Есть и другой портрет примерно этих же лет, который оставил представитель младшего поколения русской эмиграции, Марк Раев. Здесь Мочульский предстает перед нами как педагог. Но в этом изображении мы можем увидеть и ту обстановку, в которой он жил: «Иногда несколько семей, объединившись, нанимали учителя, который преподавал их детям «русские» предметы. Успех подобных занятий зависел в основном от способностей преподавателя. Так, профессор Н. Струве и автор этих строк с благодарностью вспоминают познавательные уроки К. В. Мочульского. Он был не только выдающимся литературоведом, но и увлеченным, одаренным преподавателем, который в процессе учебы стимулировал и моральное, и интеллектуальное развитие ученика. Конечно, достоинства русской литературы облегчали его задачу. Даже обстановка, в которой проходили эти уроки, располагала к этому: он жил в небольшой комнатке для прислуги на верхнем этаже многоквартирного дома в скромном парижском районе (15–й округ). Поднявшись до самого верха лестницы, мы попадали в маленькую комнатку, все стены которой были уставлены полками с книгами — русской, французской, итальянской классикой. В красном углу под иконой висели пара живописных миниатюр и несколько семейных фотографий. Сразу было видно, что это жилище человека, целиком погруженного в мир мысли и чистого в своей вере»[19].
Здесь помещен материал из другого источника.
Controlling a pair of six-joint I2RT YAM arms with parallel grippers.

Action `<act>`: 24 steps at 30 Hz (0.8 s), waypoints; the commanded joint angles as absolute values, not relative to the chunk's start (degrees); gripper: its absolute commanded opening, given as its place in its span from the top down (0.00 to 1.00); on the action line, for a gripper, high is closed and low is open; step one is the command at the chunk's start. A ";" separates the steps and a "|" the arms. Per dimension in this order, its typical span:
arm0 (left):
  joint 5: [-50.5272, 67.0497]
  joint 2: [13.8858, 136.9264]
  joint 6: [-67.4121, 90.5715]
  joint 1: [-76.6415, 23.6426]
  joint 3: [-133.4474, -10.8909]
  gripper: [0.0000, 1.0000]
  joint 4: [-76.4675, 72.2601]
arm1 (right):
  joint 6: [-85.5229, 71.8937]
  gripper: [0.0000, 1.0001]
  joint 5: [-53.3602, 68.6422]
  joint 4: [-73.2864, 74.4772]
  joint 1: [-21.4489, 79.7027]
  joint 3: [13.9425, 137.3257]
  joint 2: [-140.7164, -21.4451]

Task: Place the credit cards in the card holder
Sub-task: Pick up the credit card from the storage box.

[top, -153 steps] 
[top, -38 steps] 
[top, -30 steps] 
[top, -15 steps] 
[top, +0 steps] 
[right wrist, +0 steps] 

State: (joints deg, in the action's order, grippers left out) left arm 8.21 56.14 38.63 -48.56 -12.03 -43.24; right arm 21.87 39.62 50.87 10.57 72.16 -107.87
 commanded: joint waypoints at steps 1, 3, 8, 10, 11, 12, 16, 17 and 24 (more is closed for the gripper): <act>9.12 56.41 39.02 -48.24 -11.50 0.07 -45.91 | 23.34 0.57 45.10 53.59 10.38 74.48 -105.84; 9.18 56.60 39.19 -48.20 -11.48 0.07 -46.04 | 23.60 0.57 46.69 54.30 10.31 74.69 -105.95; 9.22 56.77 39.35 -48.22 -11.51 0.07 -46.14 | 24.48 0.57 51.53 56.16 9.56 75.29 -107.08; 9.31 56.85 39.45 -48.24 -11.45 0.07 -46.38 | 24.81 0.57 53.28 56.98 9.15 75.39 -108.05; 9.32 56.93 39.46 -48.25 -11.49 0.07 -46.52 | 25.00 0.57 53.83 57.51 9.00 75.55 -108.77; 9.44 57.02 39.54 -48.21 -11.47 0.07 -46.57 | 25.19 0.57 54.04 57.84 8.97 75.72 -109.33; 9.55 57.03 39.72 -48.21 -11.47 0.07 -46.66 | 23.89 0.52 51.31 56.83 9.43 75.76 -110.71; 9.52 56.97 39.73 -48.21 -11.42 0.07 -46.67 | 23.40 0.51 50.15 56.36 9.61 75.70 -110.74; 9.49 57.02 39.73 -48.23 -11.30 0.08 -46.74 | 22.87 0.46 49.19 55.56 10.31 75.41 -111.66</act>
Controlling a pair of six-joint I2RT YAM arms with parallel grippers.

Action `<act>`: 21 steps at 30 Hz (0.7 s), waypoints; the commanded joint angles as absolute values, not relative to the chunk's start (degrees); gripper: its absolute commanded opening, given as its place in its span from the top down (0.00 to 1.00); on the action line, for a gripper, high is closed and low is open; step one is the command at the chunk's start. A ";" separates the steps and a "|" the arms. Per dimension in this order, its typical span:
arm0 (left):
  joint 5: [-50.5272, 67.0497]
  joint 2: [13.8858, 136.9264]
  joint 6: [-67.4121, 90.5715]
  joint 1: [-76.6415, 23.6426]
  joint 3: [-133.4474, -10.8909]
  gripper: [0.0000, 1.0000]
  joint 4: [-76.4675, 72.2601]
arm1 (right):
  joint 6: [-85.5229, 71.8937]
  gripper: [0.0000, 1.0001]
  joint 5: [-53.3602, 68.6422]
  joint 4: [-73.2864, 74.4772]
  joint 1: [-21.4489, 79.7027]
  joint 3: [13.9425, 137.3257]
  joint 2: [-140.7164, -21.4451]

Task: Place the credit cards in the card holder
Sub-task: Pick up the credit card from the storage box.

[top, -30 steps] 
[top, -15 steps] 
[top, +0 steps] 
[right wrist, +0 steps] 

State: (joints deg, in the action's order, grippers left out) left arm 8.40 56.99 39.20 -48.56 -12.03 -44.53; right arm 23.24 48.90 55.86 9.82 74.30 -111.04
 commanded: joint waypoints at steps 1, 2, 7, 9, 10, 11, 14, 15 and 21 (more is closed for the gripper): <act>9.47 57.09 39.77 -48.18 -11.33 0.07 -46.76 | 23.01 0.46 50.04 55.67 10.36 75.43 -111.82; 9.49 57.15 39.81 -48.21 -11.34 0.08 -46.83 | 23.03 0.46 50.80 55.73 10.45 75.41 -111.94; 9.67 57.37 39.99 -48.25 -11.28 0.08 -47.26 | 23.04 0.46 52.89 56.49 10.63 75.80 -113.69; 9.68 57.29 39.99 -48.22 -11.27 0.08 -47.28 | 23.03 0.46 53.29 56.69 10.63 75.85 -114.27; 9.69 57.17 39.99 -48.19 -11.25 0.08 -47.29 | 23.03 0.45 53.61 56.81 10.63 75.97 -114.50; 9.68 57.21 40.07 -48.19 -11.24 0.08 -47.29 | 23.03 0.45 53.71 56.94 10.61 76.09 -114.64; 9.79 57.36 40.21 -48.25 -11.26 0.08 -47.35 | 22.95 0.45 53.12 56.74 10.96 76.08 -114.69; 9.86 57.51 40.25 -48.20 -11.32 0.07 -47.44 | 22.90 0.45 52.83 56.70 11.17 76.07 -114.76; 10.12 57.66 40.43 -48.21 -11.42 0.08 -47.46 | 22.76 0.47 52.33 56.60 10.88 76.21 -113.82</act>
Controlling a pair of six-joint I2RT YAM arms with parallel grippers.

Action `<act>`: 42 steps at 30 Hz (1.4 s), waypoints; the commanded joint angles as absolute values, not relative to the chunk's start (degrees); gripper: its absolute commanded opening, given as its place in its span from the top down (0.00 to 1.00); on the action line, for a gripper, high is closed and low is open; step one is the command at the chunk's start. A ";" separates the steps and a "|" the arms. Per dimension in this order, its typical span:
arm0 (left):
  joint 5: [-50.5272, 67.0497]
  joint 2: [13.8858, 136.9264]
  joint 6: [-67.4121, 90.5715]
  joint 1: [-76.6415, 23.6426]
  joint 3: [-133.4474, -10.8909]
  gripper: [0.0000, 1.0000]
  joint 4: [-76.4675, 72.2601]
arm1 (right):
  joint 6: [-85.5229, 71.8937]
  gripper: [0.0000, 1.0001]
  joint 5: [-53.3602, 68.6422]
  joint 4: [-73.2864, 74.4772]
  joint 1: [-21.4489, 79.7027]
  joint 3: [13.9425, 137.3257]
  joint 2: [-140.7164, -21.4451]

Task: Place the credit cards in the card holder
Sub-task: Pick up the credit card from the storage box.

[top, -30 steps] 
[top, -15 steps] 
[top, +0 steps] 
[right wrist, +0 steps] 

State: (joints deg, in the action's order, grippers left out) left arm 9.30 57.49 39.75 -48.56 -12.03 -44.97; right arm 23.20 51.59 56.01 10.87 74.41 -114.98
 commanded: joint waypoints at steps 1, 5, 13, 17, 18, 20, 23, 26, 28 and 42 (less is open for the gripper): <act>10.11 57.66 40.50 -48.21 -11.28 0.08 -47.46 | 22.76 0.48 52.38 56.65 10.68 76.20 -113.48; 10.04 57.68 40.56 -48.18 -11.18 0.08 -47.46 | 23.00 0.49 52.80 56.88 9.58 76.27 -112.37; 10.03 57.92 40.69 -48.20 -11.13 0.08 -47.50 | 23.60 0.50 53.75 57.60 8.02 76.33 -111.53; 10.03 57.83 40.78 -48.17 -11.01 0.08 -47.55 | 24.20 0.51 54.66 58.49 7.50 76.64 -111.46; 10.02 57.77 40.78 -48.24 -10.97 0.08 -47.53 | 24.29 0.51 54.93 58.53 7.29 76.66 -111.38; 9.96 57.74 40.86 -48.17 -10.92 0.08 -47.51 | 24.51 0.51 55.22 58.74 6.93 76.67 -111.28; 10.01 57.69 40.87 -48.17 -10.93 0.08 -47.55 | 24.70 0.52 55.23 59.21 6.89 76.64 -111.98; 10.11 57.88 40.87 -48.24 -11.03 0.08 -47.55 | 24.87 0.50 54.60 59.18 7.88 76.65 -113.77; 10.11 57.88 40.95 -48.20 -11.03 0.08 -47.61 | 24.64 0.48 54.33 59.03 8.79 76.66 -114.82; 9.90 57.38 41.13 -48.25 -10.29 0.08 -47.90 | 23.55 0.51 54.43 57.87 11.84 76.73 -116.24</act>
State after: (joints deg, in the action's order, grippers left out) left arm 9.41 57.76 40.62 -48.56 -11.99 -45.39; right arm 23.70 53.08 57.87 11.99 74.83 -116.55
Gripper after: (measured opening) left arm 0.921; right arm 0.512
О том повороте, который произошел с Константином Мочульским, писали многие. И все же никто ничего вполне определенного сказать так и не смог. Чаще вспоминали о смерти его матери (в 1920–м) и братьев: один, еще в молодости, студентом, погиб на Кавказе, на экскурсии, спасая тонувшую девушку, другой умер в 1923 году от туберкулеза, в Швейцарии, на руках у Константина Васильевича. Но сказать, что именно в это время пережил он свое духовное преображение — вряд ли возможно.